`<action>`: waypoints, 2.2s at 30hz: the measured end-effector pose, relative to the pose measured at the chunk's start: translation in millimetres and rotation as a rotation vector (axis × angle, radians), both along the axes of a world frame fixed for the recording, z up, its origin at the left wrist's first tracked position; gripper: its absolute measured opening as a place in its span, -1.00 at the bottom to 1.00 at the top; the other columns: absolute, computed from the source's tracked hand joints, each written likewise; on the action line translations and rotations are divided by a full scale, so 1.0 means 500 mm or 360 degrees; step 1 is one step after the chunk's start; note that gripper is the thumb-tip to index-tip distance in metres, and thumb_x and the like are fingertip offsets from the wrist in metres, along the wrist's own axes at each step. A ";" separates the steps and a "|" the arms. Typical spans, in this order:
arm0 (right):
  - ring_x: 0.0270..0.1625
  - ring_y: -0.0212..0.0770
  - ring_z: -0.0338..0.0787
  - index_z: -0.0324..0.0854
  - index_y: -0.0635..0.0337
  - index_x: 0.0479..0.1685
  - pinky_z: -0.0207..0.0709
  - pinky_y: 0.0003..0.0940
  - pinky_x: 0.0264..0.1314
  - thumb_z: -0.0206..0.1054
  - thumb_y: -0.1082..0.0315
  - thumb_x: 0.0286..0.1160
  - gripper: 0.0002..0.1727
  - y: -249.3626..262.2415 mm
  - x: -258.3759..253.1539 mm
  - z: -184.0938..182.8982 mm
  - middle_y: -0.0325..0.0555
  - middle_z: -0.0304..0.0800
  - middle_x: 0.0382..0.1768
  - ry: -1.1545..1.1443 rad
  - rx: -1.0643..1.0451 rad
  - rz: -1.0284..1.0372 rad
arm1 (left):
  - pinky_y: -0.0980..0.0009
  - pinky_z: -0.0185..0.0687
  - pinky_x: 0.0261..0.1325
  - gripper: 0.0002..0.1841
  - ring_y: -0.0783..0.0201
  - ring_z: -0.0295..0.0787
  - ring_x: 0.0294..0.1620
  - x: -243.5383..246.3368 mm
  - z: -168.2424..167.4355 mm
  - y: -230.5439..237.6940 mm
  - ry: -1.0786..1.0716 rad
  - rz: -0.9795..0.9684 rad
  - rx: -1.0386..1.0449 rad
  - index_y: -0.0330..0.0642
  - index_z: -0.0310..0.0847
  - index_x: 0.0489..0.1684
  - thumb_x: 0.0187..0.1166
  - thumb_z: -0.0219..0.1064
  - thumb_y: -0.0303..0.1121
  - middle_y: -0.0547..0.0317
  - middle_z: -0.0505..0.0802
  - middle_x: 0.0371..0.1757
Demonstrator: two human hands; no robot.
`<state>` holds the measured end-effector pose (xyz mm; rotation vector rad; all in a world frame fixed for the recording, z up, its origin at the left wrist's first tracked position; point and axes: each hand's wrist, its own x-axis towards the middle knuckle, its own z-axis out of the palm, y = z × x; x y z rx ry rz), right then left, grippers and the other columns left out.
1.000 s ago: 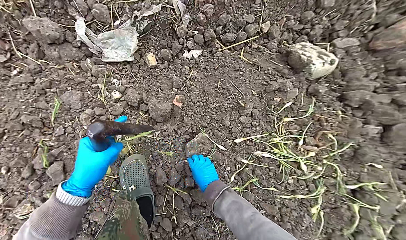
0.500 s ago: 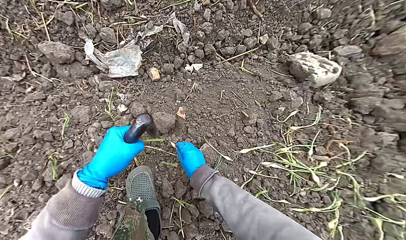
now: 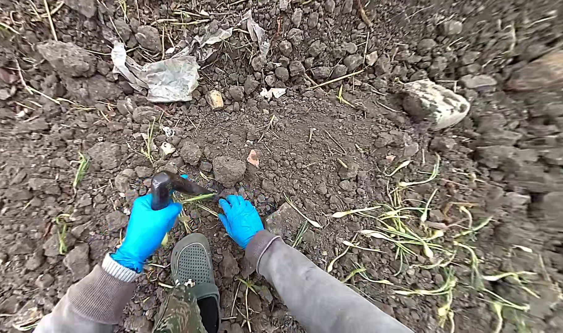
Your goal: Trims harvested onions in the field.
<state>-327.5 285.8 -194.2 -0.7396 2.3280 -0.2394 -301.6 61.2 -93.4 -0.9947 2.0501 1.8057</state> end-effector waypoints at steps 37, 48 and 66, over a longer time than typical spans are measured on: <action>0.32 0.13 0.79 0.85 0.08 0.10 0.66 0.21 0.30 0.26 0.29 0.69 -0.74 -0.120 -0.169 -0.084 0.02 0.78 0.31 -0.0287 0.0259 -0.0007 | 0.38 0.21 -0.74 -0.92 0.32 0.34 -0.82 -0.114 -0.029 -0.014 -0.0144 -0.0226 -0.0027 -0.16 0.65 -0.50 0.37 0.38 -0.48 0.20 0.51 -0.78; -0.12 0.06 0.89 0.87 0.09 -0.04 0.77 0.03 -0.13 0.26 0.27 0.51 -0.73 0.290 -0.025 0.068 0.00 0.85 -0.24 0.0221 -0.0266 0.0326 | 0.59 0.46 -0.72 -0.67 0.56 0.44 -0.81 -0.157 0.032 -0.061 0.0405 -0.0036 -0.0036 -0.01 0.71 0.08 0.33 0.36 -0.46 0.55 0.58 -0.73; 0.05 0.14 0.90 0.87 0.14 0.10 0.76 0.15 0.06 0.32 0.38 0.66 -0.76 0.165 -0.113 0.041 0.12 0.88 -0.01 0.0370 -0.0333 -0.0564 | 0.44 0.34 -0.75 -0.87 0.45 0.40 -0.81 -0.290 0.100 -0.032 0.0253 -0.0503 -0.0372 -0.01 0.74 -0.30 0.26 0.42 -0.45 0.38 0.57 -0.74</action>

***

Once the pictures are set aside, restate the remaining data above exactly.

`<action>`: waypoints, 2.2s at 30hz: the measured end-effector pose, relative to the pose measured at the chunk's start: translation in millimetres and rotation as a rotation vector (axis × angle, radians), both along the axes of a world frame fixed for the recording, z up, its origin at the left wrist's first tracked position; gripper: its absolute measured opening as a place in its span, -1.00 at the bottom to 1.00 at the top; the other columns: absolute, computed from the source's tracked hand joints, each written likewise; on the action line translations and rotations are divided by a full scale, so 1.0 means 500 mm or 360 degrees; step 1 is one step after the chunk's start; note that gripper is the thumb-tip to index-tip distance in metres, and thumb_x and the like are fingertip offsets from the wrist in metres, along the wrist's own axes at each step. A ";" separates the steps and a "|" the arms. Typical spans, in this order:
arm0 (right):
  - ring_x: 0.0270..0.1625
  - ring_y: -0.0212..0.0770
  - ring_z: -0.0338..0.0787
  - index_z: -0.0324..0.0854
  - index_y: -0.0635..0.0337
  - index_x: 0.0479..0.1685
  - pinky_z: -0.0207..0.0709
  - pinky_y: 0.0003..0.0940
  - pinky_x: 0.0264..0.1314
  - thumb_z: -0.0206..0.1054
  - thumb_y: -0.1082..0.0315
  - thumb_x: 0.0286..0.1160
  - gripper: 0.0002..0.1727
  - y: -249.3626..262.2415 mm
  - x: -258.3759..253.1539 mm
  - z: -184.0938..182.8982 mm
  - middle_y: -0.0325..0.0555
  - middle_z: -0.0304..0.0800
  - middle_x: 0.0382..0.1768
  - ry: -1.1545..1.1443 rad
  - rx: -1.0643..1.0451 rad
  - rz: -1.0284..1.0372 rad
arm1 (left):
  - pinky_y: -0.0980..0.0009
  - pinky_z: -0.0185..0.0687
  - pinky_x: 0.0261..0.1325
  - gripper: 0.0002..0.1841
  - ring_y: -0.0783..0.0201
  - ring_z: -0.0295..0.0787
  - ring_x: 0.0294..0.1620
  - x: -243.5383..246.3368 mm
  - z: -168.2424..167.4355 mm
  - y: -230.5439..237.6940 mm
  - ry: -1.0786..1.0716 rad
  - rz: -0.9795..0.9684 rad
  - rx: -1.0386..1.0449 rad
  - index_y: -0.0330..0.0642
  - index_z: -0.0310..0.0847
  - index_x: 0.0489..0.1684
  - thumb_x: 0.0187..0.1166
  - thumb_z: -0.0219..0.1064
  - thumb_y: -0.0303..0.1121
  - middle_y: -0.0547..0.0317
  - middle_z: -0.0505..0.0802
  - middle_x: 0.0371..0.1757
Demonstrator: two human hands; no robot.
`<state>` holds the measured end-effector pose (xyz mm; rotation vector rad; all in a world frame fixed for the recording, z up, its origin at the left wrist's first tracked position; point and axes: each hand's wrist, its own x-axis towards the middle knuckle, its own z-axis out of the palm, y = z × x; x y z rx ry rz), right then left, grippers and the other columns left out.
1.000 s ago: 
0.500 s ago: 
now: 
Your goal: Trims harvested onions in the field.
<state>-327.5 285.8 -194.2 -0.7396 2.3280 -0.2394 -301.6 61.2 -93.4 -0.9947 2.0501 1.8057</state> end-effector waypoints at steps 37, 48 and 66, over a longer time than typical spans are measured on: <action>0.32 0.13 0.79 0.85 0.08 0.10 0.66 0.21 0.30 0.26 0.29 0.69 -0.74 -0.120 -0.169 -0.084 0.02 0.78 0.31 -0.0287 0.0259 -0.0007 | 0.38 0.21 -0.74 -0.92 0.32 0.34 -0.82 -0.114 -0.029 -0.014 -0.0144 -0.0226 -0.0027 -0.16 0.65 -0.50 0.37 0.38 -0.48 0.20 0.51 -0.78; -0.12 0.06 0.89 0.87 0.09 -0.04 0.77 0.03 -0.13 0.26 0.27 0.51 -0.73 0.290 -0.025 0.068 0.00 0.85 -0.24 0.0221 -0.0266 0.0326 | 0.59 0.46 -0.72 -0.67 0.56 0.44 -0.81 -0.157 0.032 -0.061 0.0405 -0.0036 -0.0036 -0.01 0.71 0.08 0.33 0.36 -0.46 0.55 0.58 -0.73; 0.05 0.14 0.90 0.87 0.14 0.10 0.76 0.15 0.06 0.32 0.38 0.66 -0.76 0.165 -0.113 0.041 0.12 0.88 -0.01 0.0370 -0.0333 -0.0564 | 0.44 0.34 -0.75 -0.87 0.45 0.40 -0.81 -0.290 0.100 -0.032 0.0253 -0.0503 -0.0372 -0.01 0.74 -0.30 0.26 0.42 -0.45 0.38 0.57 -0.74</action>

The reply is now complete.